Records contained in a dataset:
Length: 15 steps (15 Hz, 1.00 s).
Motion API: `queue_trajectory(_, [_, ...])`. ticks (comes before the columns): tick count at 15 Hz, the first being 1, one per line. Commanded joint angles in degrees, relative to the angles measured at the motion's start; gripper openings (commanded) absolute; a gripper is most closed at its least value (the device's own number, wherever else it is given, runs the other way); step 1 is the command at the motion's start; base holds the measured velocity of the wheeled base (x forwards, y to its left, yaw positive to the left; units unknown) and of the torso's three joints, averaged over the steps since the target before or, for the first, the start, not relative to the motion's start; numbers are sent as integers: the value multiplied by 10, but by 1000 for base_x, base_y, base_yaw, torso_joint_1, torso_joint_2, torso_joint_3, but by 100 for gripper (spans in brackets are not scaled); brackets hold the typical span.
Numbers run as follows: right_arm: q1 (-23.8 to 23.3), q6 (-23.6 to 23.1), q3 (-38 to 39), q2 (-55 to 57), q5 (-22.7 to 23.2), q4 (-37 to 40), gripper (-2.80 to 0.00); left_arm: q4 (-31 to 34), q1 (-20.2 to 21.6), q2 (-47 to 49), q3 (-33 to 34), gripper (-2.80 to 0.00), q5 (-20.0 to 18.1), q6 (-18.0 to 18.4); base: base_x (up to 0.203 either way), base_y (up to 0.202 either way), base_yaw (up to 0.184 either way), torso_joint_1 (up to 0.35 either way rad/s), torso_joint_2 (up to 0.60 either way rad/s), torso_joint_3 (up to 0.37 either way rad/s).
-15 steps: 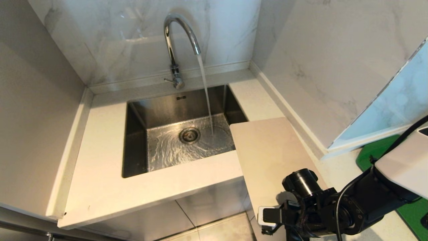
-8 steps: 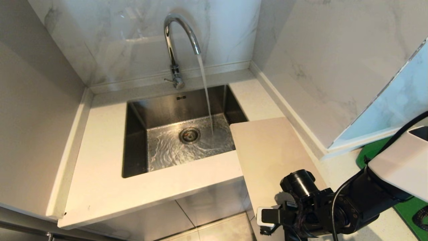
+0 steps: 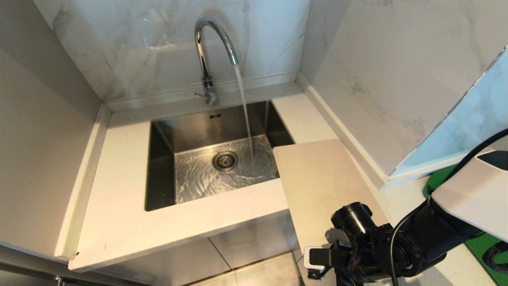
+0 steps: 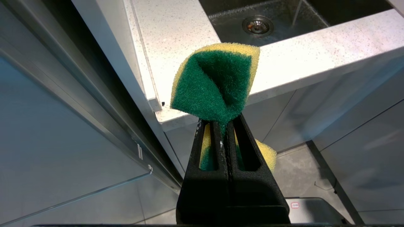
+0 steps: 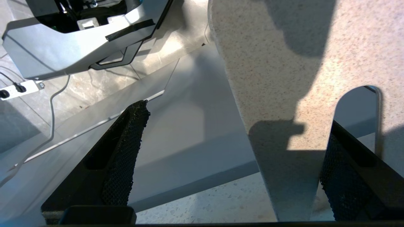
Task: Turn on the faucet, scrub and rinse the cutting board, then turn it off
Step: Pick up the cutting board
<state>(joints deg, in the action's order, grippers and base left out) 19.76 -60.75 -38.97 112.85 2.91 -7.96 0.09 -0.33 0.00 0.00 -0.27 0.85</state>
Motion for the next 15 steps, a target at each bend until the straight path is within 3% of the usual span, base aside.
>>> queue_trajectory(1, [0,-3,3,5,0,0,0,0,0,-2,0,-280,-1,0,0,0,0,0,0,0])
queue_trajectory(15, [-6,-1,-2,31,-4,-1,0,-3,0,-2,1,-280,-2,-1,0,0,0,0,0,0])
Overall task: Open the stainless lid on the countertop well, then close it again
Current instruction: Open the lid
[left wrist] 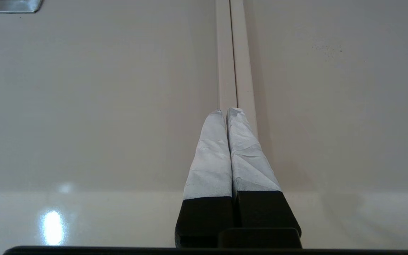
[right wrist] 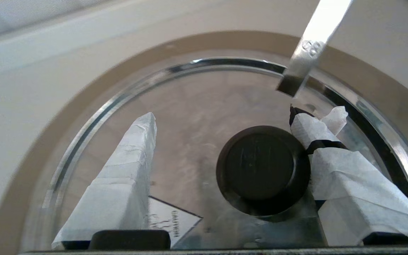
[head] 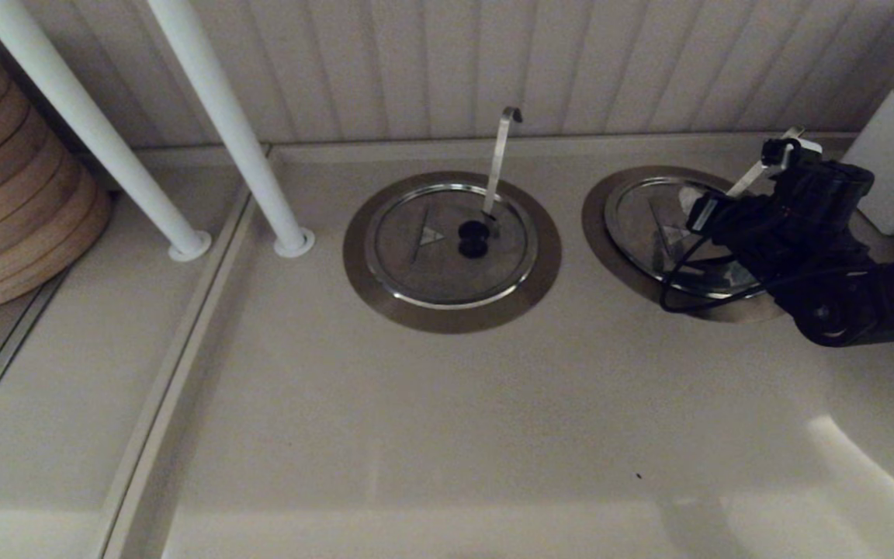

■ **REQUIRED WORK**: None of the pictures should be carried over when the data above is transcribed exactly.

■ **TASK OUTPUT**:
Length: 15 steps (15 Hz, 1.00 s).
Motion API: `queue_trajectory(_, [_, ...])`. ticks (comes before the columns): tick count at 15 Hz, the first being 1, one per line. Commanded joint angles in degrees, relative to the angles measured at the motion's start; gripper openings (commanded) absolute; a gripper is most closed at its least value (the device's own number, wherever else it is given, runs the other way); step 1 is the command at the motion's start; base holds the measured velocity of the wheeled base (x forwards, y to its left, yaw positive to the left; units unknown) and of the torso's three joints, averaged over the steps since the target before or, for the first, the start, not relative to the motion's start; numbers are sent as integers: the value multiplied by 10, but by 1000 for base_x, base_y, base_yaw, torso_joint_1, torso_joint_2, torso_joint_3, but by 100 for gripper (spans in brackets are not scaled); brackets hold the typical span.
Numbers run as follows: right_arm: q1 (-23.8 to 23.3), q6 (-23.6 to 23.1), q3 (-38 to 39), q2 (-55 to 57), q5 (-22.7 to 23.2), q4 (-37 to 40), gripper (-2.80 to 0.00); left_arm: q4 (-31 to 34), q1 (-20.2 to 21.6), q2 (-47 to 49), q3 (-33 to 34), gripper (-2.80 to 0.00), q5 (-20.0 to 18.1), q6 (-18.0 to 18.4); base: base_x (up to 0.203 either way), base_y (up to 0.202 either way), base_yaw (up to 0.184 either way), torso_joint_1 (up to 0.35 either way rad/s), torso_joint_2 (up to 0.60 either way rad/s), torso_joint_3 (up to 0.37 either way rad/s).
-15 steps: 
-8 steps: 
+0 steps: 
+0 steps: 
+0 steps: 
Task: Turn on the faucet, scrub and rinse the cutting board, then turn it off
Step: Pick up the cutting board
<state>(joints deg, in the action's order, grippers and base left out) 19.76 -60.75 -38.97 112.85 2.91 -7.96 0.09 -0.33 0.00 0.00 -0.27 0.85</state>
Motion for the next 15 steps, a target at each bend until the straight path is within 3% of the usual span, base aside.
>>> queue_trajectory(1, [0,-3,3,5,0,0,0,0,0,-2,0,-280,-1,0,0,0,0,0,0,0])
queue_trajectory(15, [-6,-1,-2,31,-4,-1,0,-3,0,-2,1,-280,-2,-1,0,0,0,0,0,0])
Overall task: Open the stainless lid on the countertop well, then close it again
Current instruction: Open the lid
[left wrist] 
[right wrist] 
[head] 

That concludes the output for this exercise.